Ho Davies charts his characters' feelings with a mesmeric precision that demands slow reading, but creates a sometimes startling level of intimacy between reader and character. Though we are seldom ever in a major key (this is Wales, after all - and I speak as a Welshman), the novel has a deceptive depth and power.

The Welsh girl of the title is 17-year-old Esther Evans, a modest young woman who lives on a sheep farm with her jingoistic father and a truculent, troubled young evacuee. In the evenings, Esther works in the village pub, a job that brings her into contact with people from across the border for the first time - colourful characters that fan the flames of her small-town frustrations and her dreams of leaving. But the new vistas opening up in her mind are obscured by her innate sense of duty to her family, her culture and her past: emotional borders she dare not cross.
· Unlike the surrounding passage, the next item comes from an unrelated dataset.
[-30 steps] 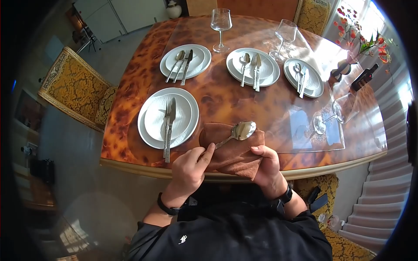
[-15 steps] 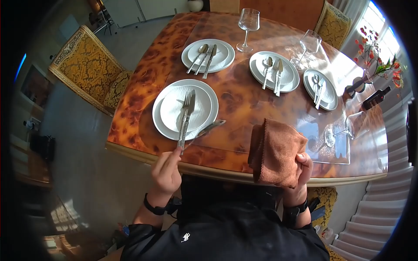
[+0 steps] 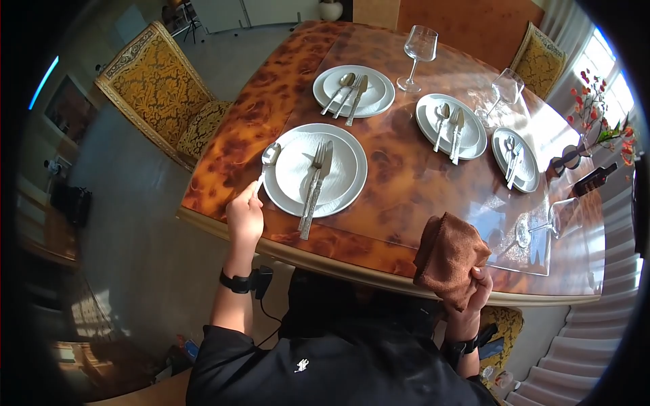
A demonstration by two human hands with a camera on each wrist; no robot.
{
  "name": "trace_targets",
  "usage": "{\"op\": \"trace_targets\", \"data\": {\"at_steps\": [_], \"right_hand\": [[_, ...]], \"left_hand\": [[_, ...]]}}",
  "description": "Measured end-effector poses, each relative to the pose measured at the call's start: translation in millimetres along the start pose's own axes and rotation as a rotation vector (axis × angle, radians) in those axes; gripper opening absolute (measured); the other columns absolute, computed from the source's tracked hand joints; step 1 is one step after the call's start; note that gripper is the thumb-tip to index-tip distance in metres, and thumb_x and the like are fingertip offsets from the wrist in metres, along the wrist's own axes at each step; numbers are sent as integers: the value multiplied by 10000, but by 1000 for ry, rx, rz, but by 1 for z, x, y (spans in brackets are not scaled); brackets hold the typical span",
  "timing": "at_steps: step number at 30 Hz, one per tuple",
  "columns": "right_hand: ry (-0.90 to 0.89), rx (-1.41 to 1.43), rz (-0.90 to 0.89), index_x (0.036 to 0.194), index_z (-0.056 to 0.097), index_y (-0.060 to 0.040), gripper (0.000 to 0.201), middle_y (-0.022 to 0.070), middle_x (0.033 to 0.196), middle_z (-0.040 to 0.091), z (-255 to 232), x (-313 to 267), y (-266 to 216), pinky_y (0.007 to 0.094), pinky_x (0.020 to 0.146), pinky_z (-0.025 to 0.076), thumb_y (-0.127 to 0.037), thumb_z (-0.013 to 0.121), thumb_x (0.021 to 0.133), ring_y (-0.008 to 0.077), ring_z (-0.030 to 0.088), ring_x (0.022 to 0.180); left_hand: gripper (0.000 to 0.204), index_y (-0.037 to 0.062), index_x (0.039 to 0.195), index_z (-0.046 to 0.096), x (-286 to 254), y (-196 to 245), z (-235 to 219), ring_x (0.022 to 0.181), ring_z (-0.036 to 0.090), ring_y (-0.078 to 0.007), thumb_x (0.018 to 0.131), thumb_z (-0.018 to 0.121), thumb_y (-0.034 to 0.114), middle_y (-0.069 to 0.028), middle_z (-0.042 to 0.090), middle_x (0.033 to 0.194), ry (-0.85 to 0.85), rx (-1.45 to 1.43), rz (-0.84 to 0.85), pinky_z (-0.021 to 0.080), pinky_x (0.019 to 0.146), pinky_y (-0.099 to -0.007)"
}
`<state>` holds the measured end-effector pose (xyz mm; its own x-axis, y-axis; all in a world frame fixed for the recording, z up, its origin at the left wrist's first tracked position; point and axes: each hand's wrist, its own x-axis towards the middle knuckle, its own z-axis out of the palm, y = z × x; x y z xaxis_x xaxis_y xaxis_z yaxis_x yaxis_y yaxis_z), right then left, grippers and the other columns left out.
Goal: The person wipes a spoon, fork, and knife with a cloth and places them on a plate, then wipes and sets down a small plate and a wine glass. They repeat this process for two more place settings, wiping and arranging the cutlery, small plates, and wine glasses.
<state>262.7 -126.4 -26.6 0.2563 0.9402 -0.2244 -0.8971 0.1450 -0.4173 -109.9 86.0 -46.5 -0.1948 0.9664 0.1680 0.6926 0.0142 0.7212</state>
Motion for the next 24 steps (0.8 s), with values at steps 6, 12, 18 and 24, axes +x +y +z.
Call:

It's a fate shared by all three protagonists - when their destinies eventually collide, the encounters spark more questions than answers, more confusions than understandings.

Ho Davies's evocations of disenchantment and disappointment underscore his novel's most touching and luminous moments: Esther's first experience of lovemaking, under the tarpaulin of an empty swimming pool at night - a scene that moves into tragedy in a mid-coital gasp; a journey to Liverpool - where her initial excitement at seeing a brave new world slowly melts into a numbing homesickness in a sunlit afternoon pub; or Simmering's escape to Ireland that ends with a fresh surrender - he is washed ashore at the same place he began, realising he was probably safer back in the POW camp after all.

On the subject of sheltered Welsh childhoods, I was brought up near the asylum where Rudolf Hess was interred - something that never really interested me at the time. To my everlasting shame, the reason was that I used to think he was a ballet dancer.